New extension for transformed languages

Kent Karlsson kent.karlsson14 at telia.com
Tue Mar 6 00:31:53 CET 2012


Den 2012-03-05 04:16, skrev "Philippe Verdy" <verdy_p at wanadoo.fr>:

> Even about French itself (e.g. it is still impossible to encode the
> Norman language, considered a dialect of standard French, from which
> there are several continental and insular variants in Jersey and
> Guernsey...).

You are free to propose variant subtags to the iet-languages list (giving
appropriate background and supporting documents). (Or even propose
new language codes to ISO 639-3 MA, if you think that is warranted.)

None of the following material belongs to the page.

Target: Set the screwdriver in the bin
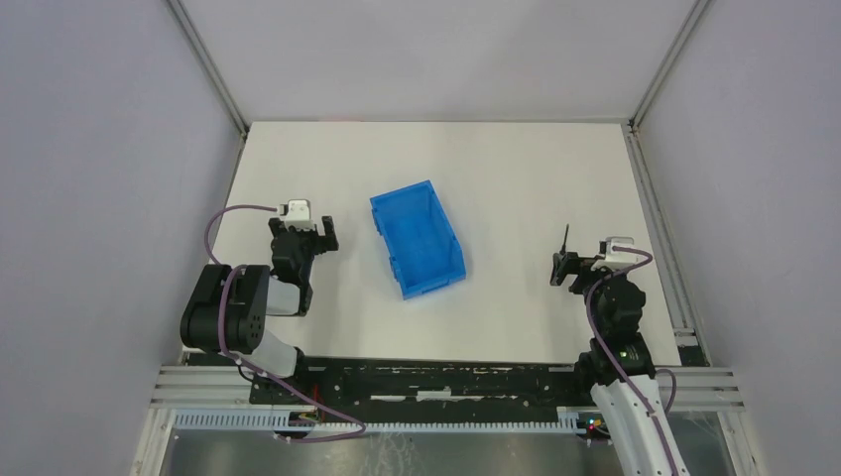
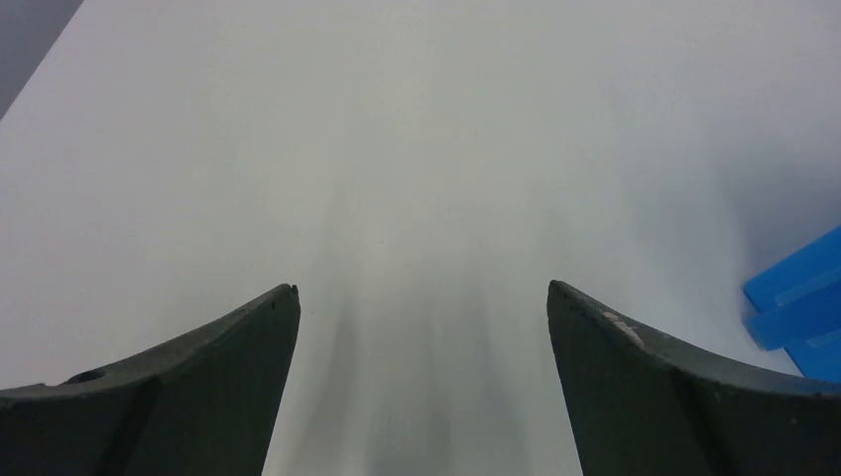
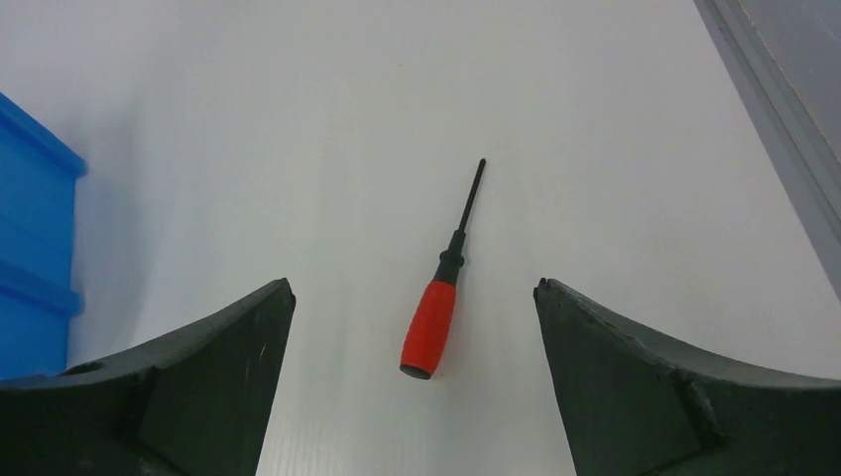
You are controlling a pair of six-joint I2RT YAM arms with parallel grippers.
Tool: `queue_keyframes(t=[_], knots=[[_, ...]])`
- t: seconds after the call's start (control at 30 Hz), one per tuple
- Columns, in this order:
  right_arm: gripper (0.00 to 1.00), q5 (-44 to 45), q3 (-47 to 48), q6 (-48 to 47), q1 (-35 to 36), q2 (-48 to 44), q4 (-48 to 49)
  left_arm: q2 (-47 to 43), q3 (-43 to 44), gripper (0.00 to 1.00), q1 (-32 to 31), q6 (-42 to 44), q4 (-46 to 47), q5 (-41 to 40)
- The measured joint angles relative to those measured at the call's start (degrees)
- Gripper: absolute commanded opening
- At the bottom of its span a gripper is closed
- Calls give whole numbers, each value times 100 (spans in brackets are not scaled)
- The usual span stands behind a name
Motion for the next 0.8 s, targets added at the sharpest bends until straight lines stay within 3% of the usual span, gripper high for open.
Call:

> You could say the same between Danish and Swedish (there are still
> promoters of an unified languages).

News to me. Swedish and Danish are like (Castillian) Spanish and Portuguese.
Or French and Valencian (not entirely sure about the 'distance' here). Do
you consider unifying those? Most Swedish speakers considers (spoken) Danish
quite incomprehensible, though some dialects are harder to understand than
others. If you want closer related languages in the Scandinavian region,
look for Swedish and (New) Norwegian. Though fairly close, and have fair
mutual intelligibility, the differences are sufficient for status as
different languages.

> Look at German and Dutch: it's
> hard to make a strong delimitation between them, and only the official
> standardized forms are just particular points in a continuum too.

I would think these two "points" are quite distinct and warrant to be
regarded as separate languages.

But this is getting far off-topic relative to the Subject of this thread.